Four years. I, it's going to take four years to repay the credit card
[00:14:29] HOST: And
you're doing your best, it sounds like, to put things back together. When you
think back on this guy who you, you know you had a voice to put with him, what,
what feelings come up for you?
[00:14:42] Tracy: Uh,
drastic. Him ruining my life, taking advantage of me, and you know, making me a
fool. This man disrespected me in every way possible by scamming me out of
every penny I had.
Tracy eventually contacted the Federal Trade Commission, the state Attorney
General, local police and even the FBI.
They will not contact me unless they get a hold of him. Then they will bring
him to justice.
[00:15:20] HOST: It's
hard to imagine getting caught up in something like this, wiping out savings,
taking out loans, borrowing money, all to help out someone you've never met.

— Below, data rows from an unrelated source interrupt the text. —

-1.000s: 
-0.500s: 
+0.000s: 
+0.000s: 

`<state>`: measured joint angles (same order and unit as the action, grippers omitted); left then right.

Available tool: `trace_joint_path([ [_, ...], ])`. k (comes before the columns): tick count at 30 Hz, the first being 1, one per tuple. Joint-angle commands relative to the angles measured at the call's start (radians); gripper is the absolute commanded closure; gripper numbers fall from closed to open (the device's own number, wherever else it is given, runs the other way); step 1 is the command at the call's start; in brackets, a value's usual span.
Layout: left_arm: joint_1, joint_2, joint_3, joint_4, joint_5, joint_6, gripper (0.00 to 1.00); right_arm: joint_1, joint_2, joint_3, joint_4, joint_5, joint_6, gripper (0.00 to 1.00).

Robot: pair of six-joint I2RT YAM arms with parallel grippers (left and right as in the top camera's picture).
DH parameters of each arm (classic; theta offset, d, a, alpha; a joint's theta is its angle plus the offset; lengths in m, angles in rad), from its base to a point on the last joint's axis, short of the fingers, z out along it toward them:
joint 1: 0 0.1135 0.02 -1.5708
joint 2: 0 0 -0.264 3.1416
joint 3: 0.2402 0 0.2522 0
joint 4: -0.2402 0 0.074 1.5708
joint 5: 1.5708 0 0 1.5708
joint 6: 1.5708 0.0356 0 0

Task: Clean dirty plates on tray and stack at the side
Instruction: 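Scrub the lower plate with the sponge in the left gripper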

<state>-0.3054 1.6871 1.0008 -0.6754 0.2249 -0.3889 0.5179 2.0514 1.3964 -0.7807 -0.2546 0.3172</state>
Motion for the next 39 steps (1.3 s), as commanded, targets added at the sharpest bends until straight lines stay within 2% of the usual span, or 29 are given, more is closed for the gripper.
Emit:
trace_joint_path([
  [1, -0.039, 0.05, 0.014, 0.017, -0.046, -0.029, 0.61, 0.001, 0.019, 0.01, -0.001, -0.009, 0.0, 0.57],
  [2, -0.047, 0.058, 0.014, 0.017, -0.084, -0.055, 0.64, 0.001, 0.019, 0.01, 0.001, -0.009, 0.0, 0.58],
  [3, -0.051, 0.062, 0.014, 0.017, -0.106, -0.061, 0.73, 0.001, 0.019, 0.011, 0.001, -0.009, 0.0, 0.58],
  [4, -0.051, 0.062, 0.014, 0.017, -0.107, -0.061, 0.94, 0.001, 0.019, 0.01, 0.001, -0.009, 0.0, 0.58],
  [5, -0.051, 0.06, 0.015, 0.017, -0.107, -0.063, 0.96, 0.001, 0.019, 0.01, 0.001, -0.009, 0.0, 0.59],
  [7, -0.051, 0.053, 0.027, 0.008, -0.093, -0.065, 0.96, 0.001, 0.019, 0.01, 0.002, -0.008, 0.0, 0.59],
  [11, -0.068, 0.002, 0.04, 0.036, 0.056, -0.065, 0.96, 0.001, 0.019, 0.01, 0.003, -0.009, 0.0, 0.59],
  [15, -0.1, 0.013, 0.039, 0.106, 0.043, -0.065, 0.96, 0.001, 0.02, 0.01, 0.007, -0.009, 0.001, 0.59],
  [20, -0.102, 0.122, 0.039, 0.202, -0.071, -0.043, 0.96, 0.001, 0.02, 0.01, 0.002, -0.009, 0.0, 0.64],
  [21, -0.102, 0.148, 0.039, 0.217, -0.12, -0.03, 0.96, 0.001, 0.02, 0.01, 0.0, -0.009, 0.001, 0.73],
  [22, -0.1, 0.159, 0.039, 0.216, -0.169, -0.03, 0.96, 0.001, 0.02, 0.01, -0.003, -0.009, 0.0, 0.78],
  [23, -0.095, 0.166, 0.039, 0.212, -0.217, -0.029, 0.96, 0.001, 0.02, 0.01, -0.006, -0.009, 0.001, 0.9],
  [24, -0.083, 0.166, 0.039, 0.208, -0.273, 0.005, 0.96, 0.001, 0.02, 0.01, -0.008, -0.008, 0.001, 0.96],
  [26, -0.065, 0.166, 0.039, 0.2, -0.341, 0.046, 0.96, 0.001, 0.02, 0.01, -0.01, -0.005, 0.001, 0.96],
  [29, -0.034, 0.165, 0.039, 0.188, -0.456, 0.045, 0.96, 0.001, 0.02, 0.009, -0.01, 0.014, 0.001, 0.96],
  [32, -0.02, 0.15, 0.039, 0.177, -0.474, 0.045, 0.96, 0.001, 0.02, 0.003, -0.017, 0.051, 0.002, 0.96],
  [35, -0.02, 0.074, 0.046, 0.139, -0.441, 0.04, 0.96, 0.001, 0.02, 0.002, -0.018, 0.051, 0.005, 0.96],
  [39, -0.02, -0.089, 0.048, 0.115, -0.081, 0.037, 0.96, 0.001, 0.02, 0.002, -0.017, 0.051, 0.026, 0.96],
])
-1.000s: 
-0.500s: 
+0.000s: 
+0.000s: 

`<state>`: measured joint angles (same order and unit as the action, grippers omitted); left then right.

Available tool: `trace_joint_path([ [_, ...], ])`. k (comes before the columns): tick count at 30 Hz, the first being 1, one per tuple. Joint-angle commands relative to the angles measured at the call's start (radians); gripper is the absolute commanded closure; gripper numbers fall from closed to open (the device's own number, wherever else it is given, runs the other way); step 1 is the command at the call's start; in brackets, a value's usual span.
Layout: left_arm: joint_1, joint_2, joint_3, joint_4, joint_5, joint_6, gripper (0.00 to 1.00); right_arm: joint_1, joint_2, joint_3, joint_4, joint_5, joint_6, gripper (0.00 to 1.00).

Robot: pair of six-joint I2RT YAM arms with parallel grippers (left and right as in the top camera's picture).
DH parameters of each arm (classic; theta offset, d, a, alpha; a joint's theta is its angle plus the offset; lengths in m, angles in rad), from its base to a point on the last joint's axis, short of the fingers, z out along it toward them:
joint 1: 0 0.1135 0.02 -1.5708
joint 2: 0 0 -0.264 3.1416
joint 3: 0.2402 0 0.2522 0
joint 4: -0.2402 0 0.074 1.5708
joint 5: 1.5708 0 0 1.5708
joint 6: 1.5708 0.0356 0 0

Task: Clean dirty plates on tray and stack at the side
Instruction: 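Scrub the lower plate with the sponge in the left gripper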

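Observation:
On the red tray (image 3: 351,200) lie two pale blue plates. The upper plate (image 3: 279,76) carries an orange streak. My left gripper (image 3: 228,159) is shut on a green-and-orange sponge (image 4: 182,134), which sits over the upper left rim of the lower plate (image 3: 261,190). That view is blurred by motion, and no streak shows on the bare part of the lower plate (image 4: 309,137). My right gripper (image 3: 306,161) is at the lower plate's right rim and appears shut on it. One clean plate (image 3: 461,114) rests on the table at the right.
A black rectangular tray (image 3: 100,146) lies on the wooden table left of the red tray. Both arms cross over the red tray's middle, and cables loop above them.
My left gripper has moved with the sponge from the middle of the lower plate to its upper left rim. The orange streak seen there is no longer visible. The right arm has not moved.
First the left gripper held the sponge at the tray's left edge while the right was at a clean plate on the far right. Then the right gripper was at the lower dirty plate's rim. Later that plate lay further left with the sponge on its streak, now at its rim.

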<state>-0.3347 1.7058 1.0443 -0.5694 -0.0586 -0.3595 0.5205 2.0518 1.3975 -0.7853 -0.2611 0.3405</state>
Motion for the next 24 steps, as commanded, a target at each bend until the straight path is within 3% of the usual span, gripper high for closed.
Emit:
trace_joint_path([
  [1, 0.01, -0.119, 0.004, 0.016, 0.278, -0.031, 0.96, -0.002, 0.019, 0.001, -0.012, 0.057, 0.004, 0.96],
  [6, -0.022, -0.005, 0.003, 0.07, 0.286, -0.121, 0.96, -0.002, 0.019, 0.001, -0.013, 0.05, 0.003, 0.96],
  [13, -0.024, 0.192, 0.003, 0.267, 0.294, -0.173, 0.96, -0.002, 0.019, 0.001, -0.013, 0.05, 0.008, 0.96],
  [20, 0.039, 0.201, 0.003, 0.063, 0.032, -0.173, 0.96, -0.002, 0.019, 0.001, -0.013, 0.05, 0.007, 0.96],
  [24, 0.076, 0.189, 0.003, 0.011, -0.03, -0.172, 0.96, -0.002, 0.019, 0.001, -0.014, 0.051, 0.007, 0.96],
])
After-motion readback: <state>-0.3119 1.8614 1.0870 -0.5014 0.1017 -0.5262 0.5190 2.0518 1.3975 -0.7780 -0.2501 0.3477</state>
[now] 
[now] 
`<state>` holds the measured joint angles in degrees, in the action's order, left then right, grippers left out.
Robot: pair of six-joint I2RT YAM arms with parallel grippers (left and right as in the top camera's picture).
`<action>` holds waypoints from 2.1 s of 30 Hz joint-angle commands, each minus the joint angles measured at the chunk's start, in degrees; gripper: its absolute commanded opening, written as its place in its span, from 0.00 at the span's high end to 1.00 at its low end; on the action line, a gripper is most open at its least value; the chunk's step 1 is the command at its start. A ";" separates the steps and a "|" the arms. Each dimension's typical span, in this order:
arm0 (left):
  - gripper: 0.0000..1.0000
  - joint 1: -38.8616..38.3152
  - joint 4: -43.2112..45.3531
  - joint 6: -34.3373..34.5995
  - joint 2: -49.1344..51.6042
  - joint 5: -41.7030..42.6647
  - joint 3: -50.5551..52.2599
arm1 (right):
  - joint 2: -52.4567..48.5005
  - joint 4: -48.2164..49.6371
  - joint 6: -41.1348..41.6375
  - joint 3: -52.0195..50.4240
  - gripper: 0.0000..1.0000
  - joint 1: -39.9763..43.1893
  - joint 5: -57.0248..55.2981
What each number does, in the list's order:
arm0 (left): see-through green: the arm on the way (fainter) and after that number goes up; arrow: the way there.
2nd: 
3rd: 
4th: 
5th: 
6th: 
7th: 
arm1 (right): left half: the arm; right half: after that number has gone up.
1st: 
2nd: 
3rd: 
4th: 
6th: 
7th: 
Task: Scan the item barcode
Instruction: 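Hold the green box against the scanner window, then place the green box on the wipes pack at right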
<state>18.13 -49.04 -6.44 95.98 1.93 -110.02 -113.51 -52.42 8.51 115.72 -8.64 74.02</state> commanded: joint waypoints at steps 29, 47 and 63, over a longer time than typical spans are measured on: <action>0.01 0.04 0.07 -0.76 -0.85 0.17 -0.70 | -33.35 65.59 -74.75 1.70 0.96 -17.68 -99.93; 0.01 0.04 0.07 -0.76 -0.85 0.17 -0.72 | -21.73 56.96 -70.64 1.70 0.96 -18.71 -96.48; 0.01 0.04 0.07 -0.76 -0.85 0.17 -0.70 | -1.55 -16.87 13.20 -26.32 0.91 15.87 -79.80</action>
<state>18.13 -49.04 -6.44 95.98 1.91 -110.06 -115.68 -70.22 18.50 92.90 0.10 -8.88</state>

It's heartbreaking to listen to Tracy, and it might be easy to scoff at how she
got sucked in, but you have to try and put yourself in her shoes. A widow,
living alone, making a connection. And someone on the other end of the line
who's very, very good at taking other people's money.
[00:15:44] Tracy: He
was playing on my heartstrings. He, he took me for every penny.
Frank, Tracy's story has probably a ton of red flags. But we also want to make
sure we note that how much we appreciate these people coming forward and
talking to us about these things. It does help other people who might be going
through something similar, so I want to mention that.
[00:16:14] Frank Abagnale:
Absolutely, I think it's great and I think that you know, as I always say,
anybody can be scammed, anybody can be ripped off no matter how intelligent
they are, so it's nothing to be ashamed of. These people are experts at doing
this. They're very persuasive, they have things that make you believe what
they're telling you is the truth, so again, if you're a victim of this, just
like she did, you, it's better to talk about it and tell someone, so they don't
become a victim of it and learn from somebody else's mistake. You know, as you
get older, you realize that you always learn by other people's mistakes. If you
don't, then you have a, you have a problem. I would assume that her sister,
based on what she said is that her sister probably was being a confidante, she
was telling her sister all these things and her sister kept telling her don't
send this man any money. Don't give this many anymore money, don't do this, and
she kept doing it and out of frustration, the sister just really got mad and
I'm sure the sister will come back, cause she's her sister, but obviously got
very mad. And you hear a lot about that where someone may say, I won this
Mercedes on a sweepstakes scam, I have to pay this money, but they keep paying
money and the family's going, Dad you paid more money than the Mercedes cost
you. You could go out and buy the Mercedes. Why do you keep sending this money
and it gets very frustrating for the family members where they almost say, I'm
not going to talk to you anymore cause you're not acting rational and all that,
so that's probably what happened with her sister.
Right, I mean you had actual instances, like you say, a family member's a sort
of, you know beating on people saying, look, don't send any more money, don't,
you know, this guy's a fraud, this guy's a scam, but people are so deep into
something, and caught up that it's hard to get out of that moment.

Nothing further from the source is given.